UCI CyberInfrastructure & Research Computing

1. World-wide

Beyond UC, there are few technical challenges that stop UCI from interacting with the University of Geneva as easily as NYU. In order to move UCI towards the top of the list, we should be doing:

1.1. UCGrid participation

UCI should continue the support of Grid technologies. Many on-campus ORUs are using this infrastructure thru other support structures (BIC, Beckman Laser, PS, CalIT2, the CAMERA project, etc). This involves some physical infrastructure, but mostly software on top of existing physical infrastructure and more expertise.

Note

A Caution

It is not clear that the amount of resources and energy that is going into the Grid is going to be paid back in actual usage. Use of local clusters like the MPC is well understood and these resources are well-used on campus. The problem with extending this to the Grid is the amount of extra overhead in terms of connection, authentication/authorization, and other complexity. This overhead is worthwhile for very heavy users of CPU cycles, who cannot get their cycles from direct allocation from Supercomputer Centers (SCs). The advantage of the Grid is that it's supposed to provide a large surplus of cycles that can be shared or harvested by others. This model fails if there is not a large surplus of cycles to be harvested, or if there are not enough nodes in the same compute domain to allow parallel jobs to execute. So if there is no such surplus, the Grid is a highly complex method of inducing frustration and, dare I say it, gridlock.

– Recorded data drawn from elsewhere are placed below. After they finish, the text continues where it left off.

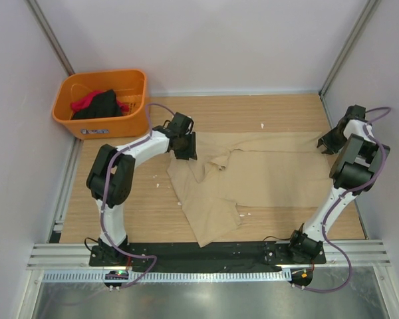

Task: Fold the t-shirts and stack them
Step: Fold the tshirt

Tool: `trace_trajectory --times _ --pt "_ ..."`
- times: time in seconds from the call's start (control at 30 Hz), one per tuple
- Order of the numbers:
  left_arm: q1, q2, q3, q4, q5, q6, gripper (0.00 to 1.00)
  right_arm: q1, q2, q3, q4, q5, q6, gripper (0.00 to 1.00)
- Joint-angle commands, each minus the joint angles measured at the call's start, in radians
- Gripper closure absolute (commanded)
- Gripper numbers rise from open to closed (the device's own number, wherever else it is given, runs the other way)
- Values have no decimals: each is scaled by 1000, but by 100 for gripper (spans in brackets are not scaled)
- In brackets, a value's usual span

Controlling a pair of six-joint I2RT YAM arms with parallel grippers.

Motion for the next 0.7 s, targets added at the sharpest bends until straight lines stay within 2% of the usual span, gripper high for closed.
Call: trace_trajectory --times 0.0,0.07,0.23,0.4,0.5,0.57,0.6,0.67 --pt "4 36 63 -39 -31 10 61 -5 15 8 13 23 15 62" --pt "5 45 63 -46 -36 7 61 -5 18 4 10 51 18 64" --pt "16 62 28 -58 -45 3 61 -13 42 16 -19 172 6 80" --pt "16 50 11 -75 -68 30 63 -12 41 24 -39 212 -25 94" --pt "16 7 11 -95 -85 49 62 7 19 28 -52 218 -33 95" --pt "16 -45 14 -111 -83 52 60 36 -19 47 -83 233 -27 90" --pt "16 -62 17 -119 -79 52 57 50 -34 56 -118 256 -23 72" --pt "16 -112 17 -142 -60 41 55 92 -74 96 -158 287 -11 56"
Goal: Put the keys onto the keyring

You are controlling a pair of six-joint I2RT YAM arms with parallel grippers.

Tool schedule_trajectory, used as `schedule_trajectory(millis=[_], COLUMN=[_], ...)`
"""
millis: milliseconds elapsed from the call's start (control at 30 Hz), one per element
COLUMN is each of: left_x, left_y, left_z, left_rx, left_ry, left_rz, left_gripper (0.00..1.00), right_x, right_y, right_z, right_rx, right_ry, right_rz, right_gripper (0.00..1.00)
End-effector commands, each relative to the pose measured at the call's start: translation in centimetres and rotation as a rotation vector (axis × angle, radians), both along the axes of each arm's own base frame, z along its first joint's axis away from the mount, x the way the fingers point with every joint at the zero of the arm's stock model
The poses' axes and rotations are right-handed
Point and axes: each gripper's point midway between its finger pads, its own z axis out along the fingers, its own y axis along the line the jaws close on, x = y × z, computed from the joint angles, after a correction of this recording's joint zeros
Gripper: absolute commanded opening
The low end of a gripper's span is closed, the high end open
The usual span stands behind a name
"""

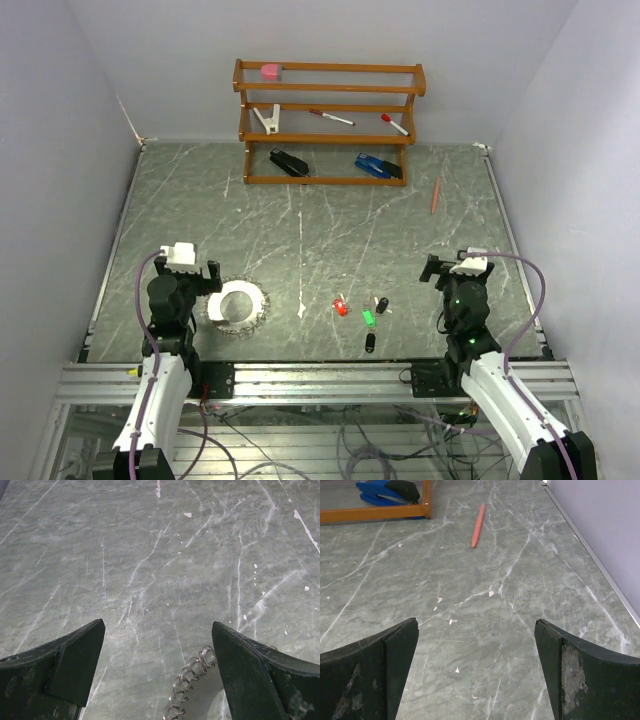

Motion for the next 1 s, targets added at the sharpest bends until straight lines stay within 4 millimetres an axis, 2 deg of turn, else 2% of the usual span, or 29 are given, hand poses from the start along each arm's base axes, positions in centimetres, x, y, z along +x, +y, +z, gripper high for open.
schedule_trajectory(millis=[0, 267, 400, 700, 767, 867, 967], left_x=[0.6, 0.6, 0.5, 0.3, 0.5, 1.0, 1.8], left_y=[0.0, 0.0, 0.0, -1.1, -1.1, -1.2, -1.9], left_z=[1.9, 1.9, 1.9, 2.0, 2.7, 3.8, 4.7], left_rx=[0.009, 0.007, 0.009, 0.018, 0.016, 0.014, 0.015], left_ry=[-0.064, -0.063, -0.065, -0.071, -0.080, -0.037, 0.013], left_rz=[-0.011, -0.012, -0.011, -0.085, -0.083, -0.094, -0.144], left_gripper=[0.99, 0.99, 0.99, 1.00, 1.00, 0.99, 0.95], right_x=[-1.0, -1.0, -1.2, -1.2, -0.9, 1.0, 3.1], right_y=[-0.5, -0.6, -1.3, -1.8, -2.2, -1.6, -0.6], right_z=[-3.3, -3.4, -3.3, -2.8, -1.8, 3.2, 6.4], right_rx=[-0.019, -0.019, -0.002, 0.007, 0.001, 0.021, 0.008], right_ry=[0.058, 0.059, 0.051, 0.043, 0.064, 0.082, 0.155], right_rz=[-0.013, -0.013, -0.065, -0.102, -0.128, -0.138, -0.114], right_gripper=[1.00, 1.00, 1.00, 1.00, 1.00, 1.00, 1.00])
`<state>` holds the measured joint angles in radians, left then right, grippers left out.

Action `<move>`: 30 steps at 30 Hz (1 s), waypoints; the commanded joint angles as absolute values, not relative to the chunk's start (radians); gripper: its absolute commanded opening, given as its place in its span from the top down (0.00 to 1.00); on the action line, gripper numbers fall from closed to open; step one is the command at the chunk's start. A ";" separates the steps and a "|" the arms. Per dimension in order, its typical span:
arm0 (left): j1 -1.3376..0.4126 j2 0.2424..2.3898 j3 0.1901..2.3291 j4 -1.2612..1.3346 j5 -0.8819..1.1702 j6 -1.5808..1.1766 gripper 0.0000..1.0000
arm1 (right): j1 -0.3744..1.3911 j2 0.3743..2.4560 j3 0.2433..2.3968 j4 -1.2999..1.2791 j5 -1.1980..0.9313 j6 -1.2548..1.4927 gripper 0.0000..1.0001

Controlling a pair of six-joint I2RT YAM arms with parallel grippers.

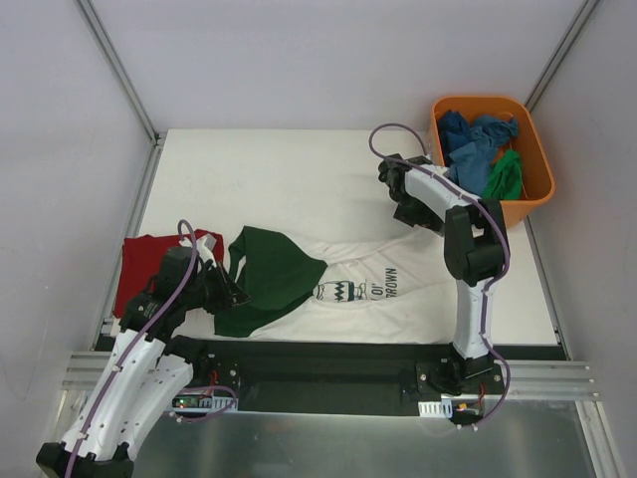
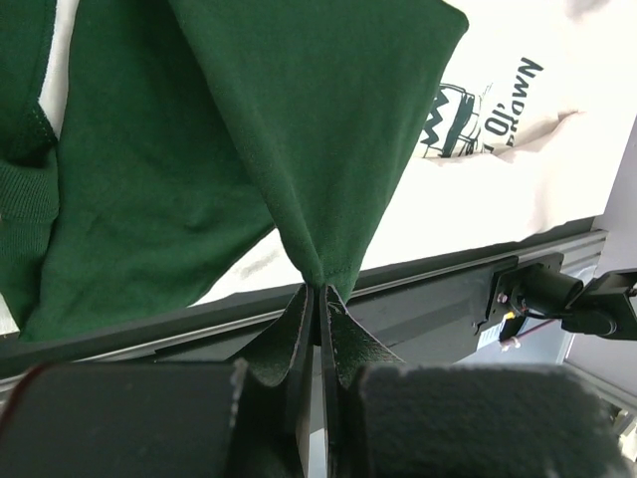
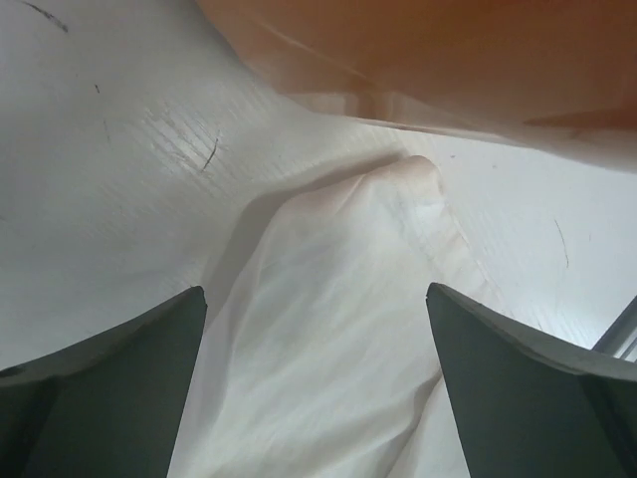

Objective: Fold and stack the t-shirts
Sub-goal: Fold the tshirt

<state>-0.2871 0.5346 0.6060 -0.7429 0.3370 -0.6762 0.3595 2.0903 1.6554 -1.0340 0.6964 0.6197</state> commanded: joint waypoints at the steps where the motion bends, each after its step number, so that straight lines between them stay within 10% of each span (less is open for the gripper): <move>1: -0.287 0.518 0.601 -0.762 0.347 -0.658 1.00 | 0.362 2.115 1.675 -1.098 0.686 0.621 0.02; 23: -0.287 0.540 0.634 -0.781 0.276 -0.650 1.00 | 0.336 1.948 1.477 -1.118 0.827 0.605 0.01; 30: -0.287 0.531 0.632 -0.781 0.268 -0.653 1.00 | 0.250 1.954 1.454 -0.714 0.583 0.264 0.05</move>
<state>-0.2871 0.5369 0.6064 -0.7677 0.2817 -0.6651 0.3202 1.9842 1.4555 -0.9508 0.7403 0.4530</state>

In spite of this caution, there are additional reasons for contributing to the grid infrastructure. Both the grid and other UC resources need a global auth/auth system and the UCGrid is implementing the GridShib project that would provide such a system. There are other parts of the Grid that are useful for other purposes, such as the GridFTP system for fast file transfer.

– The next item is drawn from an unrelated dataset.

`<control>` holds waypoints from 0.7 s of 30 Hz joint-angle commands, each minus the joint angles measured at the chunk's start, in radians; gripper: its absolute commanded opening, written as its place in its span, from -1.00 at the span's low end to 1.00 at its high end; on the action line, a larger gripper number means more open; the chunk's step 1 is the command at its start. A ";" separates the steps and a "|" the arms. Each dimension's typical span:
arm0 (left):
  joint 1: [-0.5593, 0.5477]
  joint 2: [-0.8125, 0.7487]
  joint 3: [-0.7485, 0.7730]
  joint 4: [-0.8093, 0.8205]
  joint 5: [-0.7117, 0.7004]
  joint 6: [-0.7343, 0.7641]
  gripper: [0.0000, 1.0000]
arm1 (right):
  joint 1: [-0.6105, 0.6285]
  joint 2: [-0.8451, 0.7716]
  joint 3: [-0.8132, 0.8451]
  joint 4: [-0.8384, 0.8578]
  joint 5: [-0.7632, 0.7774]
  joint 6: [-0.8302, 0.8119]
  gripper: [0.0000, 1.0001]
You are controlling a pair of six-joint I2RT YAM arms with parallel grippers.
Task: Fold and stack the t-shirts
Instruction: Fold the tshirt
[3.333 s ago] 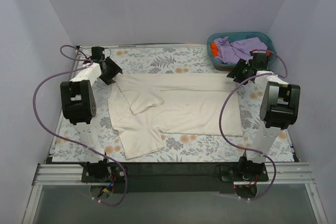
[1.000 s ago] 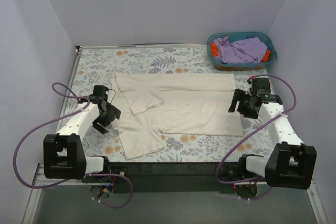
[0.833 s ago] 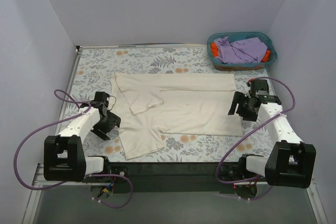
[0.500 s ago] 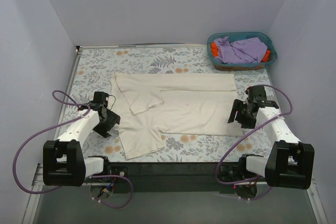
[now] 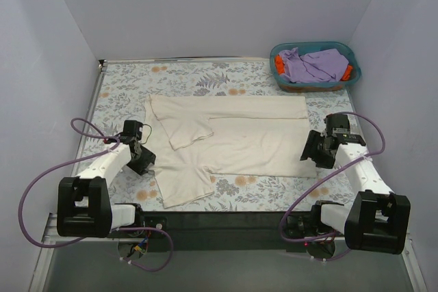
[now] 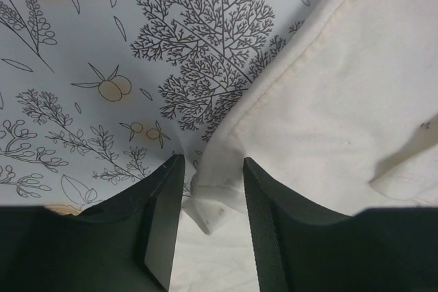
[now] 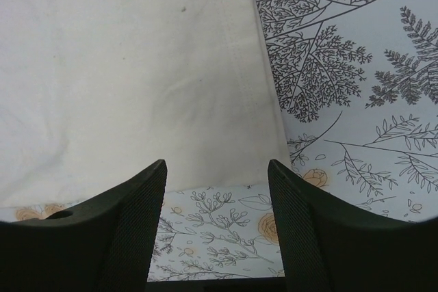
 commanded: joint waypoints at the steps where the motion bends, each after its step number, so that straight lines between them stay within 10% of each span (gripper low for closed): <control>1: 0.003 -0.016 -0.015 0.008 -0.025 0.011 -0.25 | -0.008 -0.028 -0.023 0.014 0.019 0.027 0.13; 11: 0.003 -0.061 -0.031 0.025 -0.031 0.052 -0.94 | -0.020 -0.043 -0.061 0.011 0.068 0.072 0.09; 21: 0.003 -0.127 -0.050 0.040 -0.034 0.059 -1.00 | -0.024 -0.006 -0.086 -0.001 0.125 0.113 -0.09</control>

On the whole, it's probably worthwhile to continue to support the UCGrid, but I'm not sure that it will fulfil the promises that have been made in its name.

2. Among UC Campuses

UCI should lead by example by developing and sharing applications that leverage the web or internet technologies to ease both research and infrastructure bottlenecks. Examples of such efforts are:
- an electronic software distribution solution that could be used UC-wide.
- a general purpose software licensing scheme that allowed commercial licences to be tracked and validated/invalidated by user time, CPU time, CPU #,OS, etc to allow us to enforce whatever licensing terms commercial vendors requested. (but see comments on Open Source Software below)
- a robust, inexpensive, easy to administer Open Source backup system. At least 3 such systems are used in Enterprise deployments: Amanda (commercialized into Zmanda), Bacula, and BackupPC.
- altho the EEE team is remarkably well-organized, EEE seems to be largely redundant to Moodle and Sakai. EEE needs to either use the Moodle infrastructure, adding EEE functionality as Moodle plug-ins or untangle the EEE infrastructure so that it is possible to provide EEE as a viable alternative to Moodle or Sakai. It is clearly possible to use Moodle as a viable alternative as UCLA is doing just that.
- all the above would promote UCI and NACS across UC and the world.
Open Source Information clearing house. Especially in these times of tight budgets, we need to conserve $ and time by evaluating the best Open Source technologies that can also be rolled out to other campuses.
embrace Grid technology as much as makes sense (see above and below)
use of SDSC as a UC megacluster center

3. Within-UCI

3.1. Addressing Ongoing Research Computing problems

We want to address problems in Research Computing like the NACS Response Center does. We want to fix the problem ASAP, directly or by cooperating with the nearest support person. After the problem is fixed or addressed, then we can figure out if the problem is of general interest. If it is, then we can evaluate whether it's worth while to create a generalized solution that can be scaled. If not, drop it. But 1st, fix the problem.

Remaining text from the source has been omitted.